**Activity**
Somewhere below are a line with "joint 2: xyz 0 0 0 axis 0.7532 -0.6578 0" and a later line with "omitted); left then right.". Output exactly those lines and all lines between them.

BEGIN

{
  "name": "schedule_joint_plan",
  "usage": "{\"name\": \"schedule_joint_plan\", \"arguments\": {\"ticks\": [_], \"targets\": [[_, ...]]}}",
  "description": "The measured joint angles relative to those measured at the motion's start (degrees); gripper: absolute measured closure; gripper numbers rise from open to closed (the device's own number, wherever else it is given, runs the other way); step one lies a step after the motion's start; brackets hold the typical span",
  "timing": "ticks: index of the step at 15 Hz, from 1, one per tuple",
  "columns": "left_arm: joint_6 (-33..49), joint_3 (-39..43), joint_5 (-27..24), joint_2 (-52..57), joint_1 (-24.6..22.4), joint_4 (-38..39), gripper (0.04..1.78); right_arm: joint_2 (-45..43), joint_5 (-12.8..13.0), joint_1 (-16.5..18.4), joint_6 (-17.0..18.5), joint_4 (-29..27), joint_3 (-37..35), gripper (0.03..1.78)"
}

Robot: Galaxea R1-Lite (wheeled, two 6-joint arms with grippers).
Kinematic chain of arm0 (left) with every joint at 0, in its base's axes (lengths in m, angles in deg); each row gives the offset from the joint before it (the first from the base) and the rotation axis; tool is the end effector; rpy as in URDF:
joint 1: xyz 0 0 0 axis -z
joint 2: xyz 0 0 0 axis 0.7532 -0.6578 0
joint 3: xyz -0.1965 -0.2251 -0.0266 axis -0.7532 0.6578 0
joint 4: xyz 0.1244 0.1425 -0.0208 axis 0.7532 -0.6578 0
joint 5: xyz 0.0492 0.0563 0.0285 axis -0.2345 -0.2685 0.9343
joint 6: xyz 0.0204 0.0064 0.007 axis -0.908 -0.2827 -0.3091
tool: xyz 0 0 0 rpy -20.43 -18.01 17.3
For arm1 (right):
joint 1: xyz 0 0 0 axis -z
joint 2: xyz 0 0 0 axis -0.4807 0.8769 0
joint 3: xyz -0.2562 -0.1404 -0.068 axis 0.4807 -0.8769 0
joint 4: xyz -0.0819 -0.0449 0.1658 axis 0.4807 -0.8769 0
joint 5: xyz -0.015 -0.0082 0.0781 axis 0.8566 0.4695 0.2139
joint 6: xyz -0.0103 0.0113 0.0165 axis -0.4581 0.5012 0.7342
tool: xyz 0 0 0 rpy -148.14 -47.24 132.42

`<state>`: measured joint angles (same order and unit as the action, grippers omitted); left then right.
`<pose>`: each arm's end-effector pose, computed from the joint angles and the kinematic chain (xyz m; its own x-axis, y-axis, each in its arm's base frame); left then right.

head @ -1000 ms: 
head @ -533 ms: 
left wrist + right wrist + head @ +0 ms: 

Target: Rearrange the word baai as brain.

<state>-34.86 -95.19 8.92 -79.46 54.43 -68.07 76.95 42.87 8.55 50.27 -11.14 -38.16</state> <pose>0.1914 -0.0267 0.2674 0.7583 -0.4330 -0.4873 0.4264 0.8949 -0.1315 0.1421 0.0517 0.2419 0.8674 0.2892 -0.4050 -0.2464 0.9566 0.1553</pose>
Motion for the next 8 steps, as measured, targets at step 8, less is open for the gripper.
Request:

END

**Answer box**
joint 2: xyz 0 0 0 axis 0.7532 -0.6578 0
joint 3: xyz -0.1965 -0.2251 -0.0266 axis -0.7532 0.6578 0
joint 4: xyz 0.1244 0.1425 -0.0208 axis 0.7532 -0.6578 0
joint 5: xyz 0.0492 0.0563 0.0285 axis -0.2345 -0.2685 0.9343
joint 6: xyz 0.0204 0.0064 0.007 axis -0.908 -0.2827 -0.3091
tool: xyz 0 0 0 rpy -20.43 -18.01 17.3
For arm1 (right):
joint 1: xyz 0 0 0 axis -z
joint 2: xyz 0 0 0 axis -0.4807 0.8769 0
joint 3: xyz -0.2562 -0.1404 -0.068 axis 0.4807 -0.8769 0
joint 4: xyz -0.0819 -0.0449 0.1658 axis 0.4807 -0.8769 0
joint 5: xyz -0.015 -0.0082 0.0781 axis 0.8566 0.4695 0.2139
joint 6: xyz -0.0103 0.0113 0.0165 axis -0.4581 0.5012 0.7342
tool: xyz 0 0 0 rpy -148.14 -47.24 132.42

`<state>`: measured joint angles (same order and unit as the action, grippers omitted); left then right.

The output above is complete.